The Board of Public Works directed Claudius Crozet to survey a canal route between the Roanoke River and the James River.

His report concludes that the general assumption of an easy connection cannot be supported. From the description of James River to Roanoke River Canal field notes, (Library of Virginia).

WorldCat record id:. After all, the foundations of Virginia's history are built upon this river. So, too, is the history of the town of Scottsville. Scottsville finds itself upon the Horseshoe Bend, an isolated meander of the James River, bounded for many miles to the east and west by relatively straight stretches of river.The National Road became US 40, the James River and Kanawha Turnpike became US 60, the Northwestern Turnpike became US 50, and the Staunton and Parkersburg Turnpike is now US Ma Birth of U.S.

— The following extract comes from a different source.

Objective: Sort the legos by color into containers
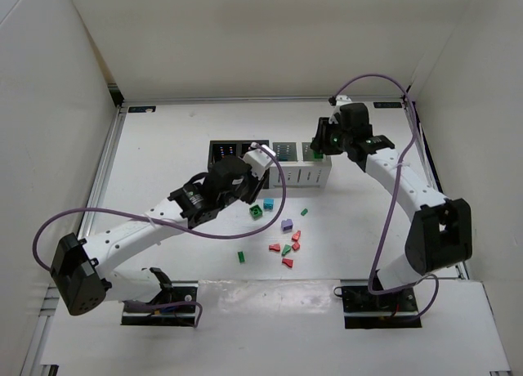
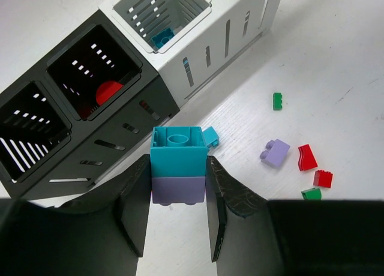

Senator & journalist William Chilton.This regiment fell back as far the base of Cloyd's Mountain, 10 miles from Dublin Deport, Virginia and Tennessee Railroad. When this occurred I was at the White Springs, preparing to withdraw the forces on the James River and Kanawha turnpike to some point at or near the Virginia and Tennessee Railroad, which was rendered necessary in consequence of the abandonment of the Virginia Central.